Task -> Exactly the lines from the start of the data through the line containing "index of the" should be output, with both ends kept and nothing added.

** Excerpted records follows **

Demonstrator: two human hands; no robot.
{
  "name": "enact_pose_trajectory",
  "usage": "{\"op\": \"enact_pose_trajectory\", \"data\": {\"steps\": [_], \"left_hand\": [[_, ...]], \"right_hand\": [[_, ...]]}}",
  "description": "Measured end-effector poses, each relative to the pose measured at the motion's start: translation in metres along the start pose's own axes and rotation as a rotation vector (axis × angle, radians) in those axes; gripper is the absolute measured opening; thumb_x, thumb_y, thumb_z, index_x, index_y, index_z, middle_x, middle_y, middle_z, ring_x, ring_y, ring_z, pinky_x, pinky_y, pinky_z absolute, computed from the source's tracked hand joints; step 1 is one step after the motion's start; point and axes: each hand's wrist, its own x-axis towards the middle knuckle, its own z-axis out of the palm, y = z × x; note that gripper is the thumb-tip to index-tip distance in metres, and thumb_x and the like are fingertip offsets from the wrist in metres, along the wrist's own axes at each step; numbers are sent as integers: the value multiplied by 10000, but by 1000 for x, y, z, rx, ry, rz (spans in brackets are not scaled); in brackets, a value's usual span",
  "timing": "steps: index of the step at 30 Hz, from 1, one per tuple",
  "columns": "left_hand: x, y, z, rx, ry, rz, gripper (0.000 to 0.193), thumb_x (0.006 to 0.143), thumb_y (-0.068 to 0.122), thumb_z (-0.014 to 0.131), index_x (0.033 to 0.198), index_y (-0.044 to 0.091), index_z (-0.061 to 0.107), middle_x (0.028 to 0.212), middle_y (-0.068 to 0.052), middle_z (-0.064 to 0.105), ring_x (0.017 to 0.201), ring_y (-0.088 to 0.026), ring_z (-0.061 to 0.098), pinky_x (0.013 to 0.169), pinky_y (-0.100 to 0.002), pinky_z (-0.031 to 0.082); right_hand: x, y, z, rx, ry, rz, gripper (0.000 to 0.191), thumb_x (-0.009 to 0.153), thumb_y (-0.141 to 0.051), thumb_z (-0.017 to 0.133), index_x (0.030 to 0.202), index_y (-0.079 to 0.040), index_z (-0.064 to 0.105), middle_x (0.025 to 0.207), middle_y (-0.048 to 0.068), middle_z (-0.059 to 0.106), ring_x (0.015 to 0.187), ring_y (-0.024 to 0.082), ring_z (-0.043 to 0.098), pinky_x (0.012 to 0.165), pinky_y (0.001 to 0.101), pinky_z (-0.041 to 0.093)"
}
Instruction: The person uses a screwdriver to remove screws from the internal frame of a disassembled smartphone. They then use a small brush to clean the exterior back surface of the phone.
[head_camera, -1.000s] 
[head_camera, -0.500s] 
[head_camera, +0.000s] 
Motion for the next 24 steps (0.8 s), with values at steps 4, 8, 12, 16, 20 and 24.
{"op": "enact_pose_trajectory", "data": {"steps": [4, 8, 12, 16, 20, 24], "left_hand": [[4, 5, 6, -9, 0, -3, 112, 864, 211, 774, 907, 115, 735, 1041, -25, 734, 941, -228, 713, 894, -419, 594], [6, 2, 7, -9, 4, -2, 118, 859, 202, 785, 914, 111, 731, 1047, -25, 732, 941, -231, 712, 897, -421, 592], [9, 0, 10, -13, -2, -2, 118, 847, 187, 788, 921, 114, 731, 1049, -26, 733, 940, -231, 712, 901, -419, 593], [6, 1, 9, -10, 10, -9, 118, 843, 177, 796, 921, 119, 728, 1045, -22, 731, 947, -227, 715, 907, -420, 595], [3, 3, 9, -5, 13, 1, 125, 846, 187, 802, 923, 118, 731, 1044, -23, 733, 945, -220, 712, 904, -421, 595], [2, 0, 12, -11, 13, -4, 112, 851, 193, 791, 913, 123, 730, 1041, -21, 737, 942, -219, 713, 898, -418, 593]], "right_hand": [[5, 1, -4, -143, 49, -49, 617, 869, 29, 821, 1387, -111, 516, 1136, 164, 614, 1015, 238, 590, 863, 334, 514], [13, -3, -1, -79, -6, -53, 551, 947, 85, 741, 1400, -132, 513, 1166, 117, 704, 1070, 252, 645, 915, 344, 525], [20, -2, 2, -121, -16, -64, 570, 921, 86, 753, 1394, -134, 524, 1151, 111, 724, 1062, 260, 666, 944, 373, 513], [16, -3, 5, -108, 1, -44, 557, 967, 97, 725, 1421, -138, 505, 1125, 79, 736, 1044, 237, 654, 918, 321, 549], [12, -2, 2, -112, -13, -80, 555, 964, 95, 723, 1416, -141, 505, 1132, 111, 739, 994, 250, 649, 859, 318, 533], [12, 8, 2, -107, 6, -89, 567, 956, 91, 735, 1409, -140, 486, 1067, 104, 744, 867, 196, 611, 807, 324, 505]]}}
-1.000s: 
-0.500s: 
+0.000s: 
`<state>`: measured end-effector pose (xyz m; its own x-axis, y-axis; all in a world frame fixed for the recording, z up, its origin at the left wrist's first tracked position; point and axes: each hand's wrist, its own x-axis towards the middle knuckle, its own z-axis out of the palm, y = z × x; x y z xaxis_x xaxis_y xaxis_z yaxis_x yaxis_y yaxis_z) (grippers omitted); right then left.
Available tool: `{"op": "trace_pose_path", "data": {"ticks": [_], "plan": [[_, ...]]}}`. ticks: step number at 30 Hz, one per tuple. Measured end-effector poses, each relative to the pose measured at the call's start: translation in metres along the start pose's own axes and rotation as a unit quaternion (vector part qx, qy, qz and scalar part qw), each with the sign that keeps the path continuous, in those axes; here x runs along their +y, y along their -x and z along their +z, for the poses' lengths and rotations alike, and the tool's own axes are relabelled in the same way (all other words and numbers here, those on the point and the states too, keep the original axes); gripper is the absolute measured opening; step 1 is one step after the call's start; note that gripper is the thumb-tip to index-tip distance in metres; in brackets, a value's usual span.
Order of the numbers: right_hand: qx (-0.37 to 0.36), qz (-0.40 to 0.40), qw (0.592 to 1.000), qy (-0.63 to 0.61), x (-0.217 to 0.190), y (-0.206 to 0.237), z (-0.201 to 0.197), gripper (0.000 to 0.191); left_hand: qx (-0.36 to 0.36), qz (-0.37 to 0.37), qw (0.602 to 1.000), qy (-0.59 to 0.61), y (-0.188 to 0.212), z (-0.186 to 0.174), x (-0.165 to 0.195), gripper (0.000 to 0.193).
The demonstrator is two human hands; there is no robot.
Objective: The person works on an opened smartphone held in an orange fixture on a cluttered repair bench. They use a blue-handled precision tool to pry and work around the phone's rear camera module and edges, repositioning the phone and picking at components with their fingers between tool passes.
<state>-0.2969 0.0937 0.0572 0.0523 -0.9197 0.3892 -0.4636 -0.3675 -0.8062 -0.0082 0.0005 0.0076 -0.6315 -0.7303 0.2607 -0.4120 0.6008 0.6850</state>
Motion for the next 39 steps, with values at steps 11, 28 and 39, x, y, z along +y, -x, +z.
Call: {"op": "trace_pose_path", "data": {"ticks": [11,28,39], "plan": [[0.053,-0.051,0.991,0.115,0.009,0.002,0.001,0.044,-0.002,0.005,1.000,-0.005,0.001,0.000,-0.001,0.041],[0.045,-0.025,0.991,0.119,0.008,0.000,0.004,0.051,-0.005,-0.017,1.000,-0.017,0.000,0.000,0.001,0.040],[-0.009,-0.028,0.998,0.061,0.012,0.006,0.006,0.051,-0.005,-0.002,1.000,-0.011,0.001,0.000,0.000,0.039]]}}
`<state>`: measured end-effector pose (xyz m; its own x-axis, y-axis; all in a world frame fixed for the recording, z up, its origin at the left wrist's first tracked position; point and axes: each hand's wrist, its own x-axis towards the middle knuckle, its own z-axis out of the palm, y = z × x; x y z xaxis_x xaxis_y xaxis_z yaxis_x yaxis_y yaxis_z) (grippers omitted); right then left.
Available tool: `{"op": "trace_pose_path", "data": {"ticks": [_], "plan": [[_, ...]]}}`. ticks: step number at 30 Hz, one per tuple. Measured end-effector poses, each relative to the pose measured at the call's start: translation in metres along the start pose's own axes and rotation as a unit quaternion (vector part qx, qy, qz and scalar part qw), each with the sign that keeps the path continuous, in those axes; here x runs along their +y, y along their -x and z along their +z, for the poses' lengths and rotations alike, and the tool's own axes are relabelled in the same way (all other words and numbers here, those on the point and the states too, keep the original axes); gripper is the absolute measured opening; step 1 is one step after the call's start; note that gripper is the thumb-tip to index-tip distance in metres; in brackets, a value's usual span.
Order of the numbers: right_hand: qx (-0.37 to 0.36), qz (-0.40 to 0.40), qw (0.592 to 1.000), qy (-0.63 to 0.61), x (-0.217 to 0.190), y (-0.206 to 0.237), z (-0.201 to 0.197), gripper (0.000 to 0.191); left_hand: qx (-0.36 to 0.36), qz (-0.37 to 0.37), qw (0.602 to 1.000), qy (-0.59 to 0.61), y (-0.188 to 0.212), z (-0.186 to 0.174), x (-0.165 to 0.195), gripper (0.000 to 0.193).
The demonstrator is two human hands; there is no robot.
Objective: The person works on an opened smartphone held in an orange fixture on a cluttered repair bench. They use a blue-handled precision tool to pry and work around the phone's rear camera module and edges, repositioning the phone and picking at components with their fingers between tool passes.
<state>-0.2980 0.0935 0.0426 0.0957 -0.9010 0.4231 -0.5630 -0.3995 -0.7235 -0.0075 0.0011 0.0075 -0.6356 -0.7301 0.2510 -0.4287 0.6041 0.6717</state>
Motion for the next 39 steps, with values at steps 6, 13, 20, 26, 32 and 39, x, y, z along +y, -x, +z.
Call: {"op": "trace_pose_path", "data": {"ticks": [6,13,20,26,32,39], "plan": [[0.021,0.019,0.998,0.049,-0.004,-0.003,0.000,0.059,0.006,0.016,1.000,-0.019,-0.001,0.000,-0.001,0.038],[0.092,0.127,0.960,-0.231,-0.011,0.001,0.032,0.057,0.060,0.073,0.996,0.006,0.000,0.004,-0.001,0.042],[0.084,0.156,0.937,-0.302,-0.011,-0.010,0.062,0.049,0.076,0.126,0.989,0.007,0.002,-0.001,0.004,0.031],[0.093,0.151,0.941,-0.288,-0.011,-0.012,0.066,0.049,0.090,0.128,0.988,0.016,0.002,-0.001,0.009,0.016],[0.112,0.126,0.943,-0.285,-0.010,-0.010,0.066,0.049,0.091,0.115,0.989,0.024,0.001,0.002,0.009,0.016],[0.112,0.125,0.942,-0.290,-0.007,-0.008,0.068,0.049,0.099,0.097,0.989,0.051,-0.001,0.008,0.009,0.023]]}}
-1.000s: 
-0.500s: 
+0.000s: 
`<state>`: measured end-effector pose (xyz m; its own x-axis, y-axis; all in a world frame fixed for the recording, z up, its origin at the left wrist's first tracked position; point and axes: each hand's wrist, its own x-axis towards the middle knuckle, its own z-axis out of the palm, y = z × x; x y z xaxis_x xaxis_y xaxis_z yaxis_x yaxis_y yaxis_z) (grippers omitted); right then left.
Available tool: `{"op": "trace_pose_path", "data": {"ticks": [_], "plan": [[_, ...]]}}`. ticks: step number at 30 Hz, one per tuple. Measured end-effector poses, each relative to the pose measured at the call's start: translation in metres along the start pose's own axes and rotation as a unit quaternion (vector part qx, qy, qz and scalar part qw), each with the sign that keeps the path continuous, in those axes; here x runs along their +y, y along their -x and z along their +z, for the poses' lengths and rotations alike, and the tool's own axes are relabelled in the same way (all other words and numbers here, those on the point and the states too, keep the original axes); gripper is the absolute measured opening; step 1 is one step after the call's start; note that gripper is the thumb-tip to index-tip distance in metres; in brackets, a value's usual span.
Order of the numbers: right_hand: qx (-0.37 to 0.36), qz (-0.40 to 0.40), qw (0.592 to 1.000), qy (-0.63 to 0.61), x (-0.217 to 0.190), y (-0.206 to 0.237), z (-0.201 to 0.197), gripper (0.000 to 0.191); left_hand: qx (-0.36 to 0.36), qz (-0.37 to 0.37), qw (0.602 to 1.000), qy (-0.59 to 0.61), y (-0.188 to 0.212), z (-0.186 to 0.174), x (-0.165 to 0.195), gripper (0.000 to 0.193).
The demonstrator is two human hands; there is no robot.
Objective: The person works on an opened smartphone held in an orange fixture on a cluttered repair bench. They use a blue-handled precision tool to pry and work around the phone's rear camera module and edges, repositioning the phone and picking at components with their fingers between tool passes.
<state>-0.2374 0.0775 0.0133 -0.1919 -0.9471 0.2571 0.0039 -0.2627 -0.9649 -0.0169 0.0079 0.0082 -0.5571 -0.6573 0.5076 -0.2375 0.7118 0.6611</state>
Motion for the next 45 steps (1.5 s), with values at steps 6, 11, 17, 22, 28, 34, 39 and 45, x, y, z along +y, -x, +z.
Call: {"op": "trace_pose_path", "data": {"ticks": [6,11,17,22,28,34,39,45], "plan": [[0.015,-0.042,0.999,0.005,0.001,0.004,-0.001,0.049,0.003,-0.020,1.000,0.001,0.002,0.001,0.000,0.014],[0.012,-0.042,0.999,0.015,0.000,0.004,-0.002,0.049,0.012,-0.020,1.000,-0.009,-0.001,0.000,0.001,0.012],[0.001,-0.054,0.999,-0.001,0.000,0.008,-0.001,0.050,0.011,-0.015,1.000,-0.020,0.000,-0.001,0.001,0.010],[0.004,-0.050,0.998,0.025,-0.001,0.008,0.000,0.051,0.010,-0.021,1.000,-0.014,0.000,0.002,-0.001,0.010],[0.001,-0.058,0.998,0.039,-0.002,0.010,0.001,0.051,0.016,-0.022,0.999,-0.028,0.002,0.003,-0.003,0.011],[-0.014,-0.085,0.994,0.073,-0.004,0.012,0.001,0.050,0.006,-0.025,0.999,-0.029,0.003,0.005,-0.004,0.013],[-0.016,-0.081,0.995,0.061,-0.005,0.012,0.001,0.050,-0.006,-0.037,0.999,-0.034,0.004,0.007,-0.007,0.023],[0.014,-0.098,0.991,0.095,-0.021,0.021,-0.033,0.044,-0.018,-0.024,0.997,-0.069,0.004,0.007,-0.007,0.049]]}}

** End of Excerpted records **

Answer to this task ->
Demonstrator: two human hands; no robot.
{
  "name": "enact_pose_trajectory",
  "usage": "{\"op\": \"enact_pose_trajectory\", \"data\": {\"steps\": [_], \"left_hand\": [[_, ...]], \"right_hand\": [[_, ...]]}}",
  "description": "Measured end-effector poses, each relative to the pose measured at the motion's start: translation in metres along the start pose's own axes and rotation as a rotation vector (axis × angle, radians) in those axes; gripper is the absolute measured opening; thumb_x, thumb_y, thumb_z, index_x, index_y, index_z, middle_x, middle_y, middle_z, ring_x, ring_y, ring_z, pinky_x, pinky_y, pinky_z absolute, computed from the source's tracked hand joints; step 1 is one step after the motion's start; point and axes: each hand's wrist, its own x-axis towards the middle knuckle, its own z-axis out of the palm, y = z × x; note that gripper is the thumb-tip to index-tip distance in metres, and thumb_x and the like are fingertip offsets from the wrist in metres, along the wrist's own axes at each step; numbers are sent as integers: the value multiplied by 10000, but by 1000 for x, y, z, rx, ry, rz (spans in brackets are not scaled); in brackets, a value's usual span",
  "timing": "steps: index of the step at 30 Hz, from 1, one per tuple",

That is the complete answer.